The involution is undefined if $S$ contains neither or both of $\{2i-1,2i\}$ for all $1\le i \le \lfloor n/2\rfloor$. If $n$ is even and $k$ is odd, then $f(S)$ is defined for all subsets (why?). Otherwise, there are precisely $\binom{\lfloor n/2\rfloor}{\lfloor k/2\rfloor}$ subsets for which the involution is undefined. Since removing the pairs defined by $f$ does not affect the parity of $\binom{n}k$, this shows $$ \binom{n}{k}\equiv_{\pmod 2} \begin{cases} 0 & n\equiv 0, k\equiv 1\pmod 2\\ \binom{\lfloor n/2\rfloor}{\lfloor k/2\rfloor} & \text{otherwise} \end{cases}\tag{1} $$ Now, let $a_n$ be the number of odd entries in the $n^{th}$ row of Pascal's triangle.
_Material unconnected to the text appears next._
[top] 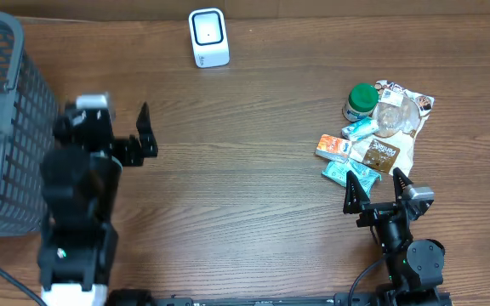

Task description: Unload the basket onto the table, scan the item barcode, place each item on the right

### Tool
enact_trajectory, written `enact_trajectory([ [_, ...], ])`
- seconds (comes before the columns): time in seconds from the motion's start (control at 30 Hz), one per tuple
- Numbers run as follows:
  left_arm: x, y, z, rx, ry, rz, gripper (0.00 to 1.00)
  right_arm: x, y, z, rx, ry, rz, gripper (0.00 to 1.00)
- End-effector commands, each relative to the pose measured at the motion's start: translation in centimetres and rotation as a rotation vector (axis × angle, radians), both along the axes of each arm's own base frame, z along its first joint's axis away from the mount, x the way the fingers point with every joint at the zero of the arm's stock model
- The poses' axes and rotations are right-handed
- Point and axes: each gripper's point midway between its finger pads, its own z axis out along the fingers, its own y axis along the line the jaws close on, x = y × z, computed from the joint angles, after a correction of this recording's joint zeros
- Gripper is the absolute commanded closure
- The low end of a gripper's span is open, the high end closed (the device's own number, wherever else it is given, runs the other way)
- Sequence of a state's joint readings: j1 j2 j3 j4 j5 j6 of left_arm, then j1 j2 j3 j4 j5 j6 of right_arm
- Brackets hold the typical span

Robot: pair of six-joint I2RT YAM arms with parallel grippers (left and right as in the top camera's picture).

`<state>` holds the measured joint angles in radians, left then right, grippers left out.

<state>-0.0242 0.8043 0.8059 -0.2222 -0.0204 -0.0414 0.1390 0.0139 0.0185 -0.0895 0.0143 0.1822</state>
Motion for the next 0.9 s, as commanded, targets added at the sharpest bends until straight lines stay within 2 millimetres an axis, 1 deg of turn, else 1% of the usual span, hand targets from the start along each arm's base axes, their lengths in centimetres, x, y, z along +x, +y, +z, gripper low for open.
enact_trajectory([
  [0.0,-1.4,0.8,-2.2,0.060,-0.048,0.018,0.00,0.0,0.1,-0.1,-0.007,-0.008,0.006,0.00],
  [0.07,-2.2,0.8,-3.4,0.108,-0.081,0.011,0.01,0.0,0.1,-0.1,-0.007,-0.008,0.006,0.00],
  [0.27,-4.5,0.2,-7.1,0.310,-0.142,-0.064,0.00,0.0,0.1,-0.1,-0.007,-0.008,0.006,0.00],
  [0.37,-5.4,0.4,-8.7,0.368,-0.154,-0.064,0.01,0.0,0.1,-0.1,-0.007,-0.008,0.006,0.00],
  [0.53,-6.5,1.4,-10.7,0.379,-0.172,-0.021,0.00,0.0,0.1,-0.1,-0.007,-0.008,0.006,0.00],
  [0.63,-6.8,1.6,-11.9,0.381,-0.180,-0.011,0.01,0.0,0.1,-0.1,-0.007,-0.008,0.006,0.00],
  [0.87,-7.2,1.6,-13.2,0.397,-0.195,-0.010,0.00,0.0,0.1,-0.1,-0.007,-0.008,0.006,0.00],
])
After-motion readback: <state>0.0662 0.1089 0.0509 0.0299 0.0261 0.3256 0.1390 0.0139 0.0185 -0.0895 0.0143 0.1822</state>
  • If $n=2m$ is even, then $\binom{2m}k$ is even whenever $k$ is odd. There are $m+1$ entries in the $(2m)^{th}$ row of Pascal's triangle for which $k$ is even. The parities of these entries are equal to the $m+1$ entries of the $m^{th}$ row of Pascal's triangle, because $\binom{2m}{2i}\equiv \binom{m}i$, by $(1)$. Therefore,$$a_{2m}=a_m.$$

  • If $n=2m+1$ is odd, then $(1)$ implies $\binom{2m+1}{2i}\equiv\binom{2m+1}{2i+1}\equiv \binom{m}i$. This means each odd entry in the $(m)^{th}$ row of Pascal's triangle corresponds to two odd entries on the $(2m+1)^{st}$ row, so $$a_{2m+1}=2a_m.$$

These last two equations imply that $a_n$ is always a power of $2$.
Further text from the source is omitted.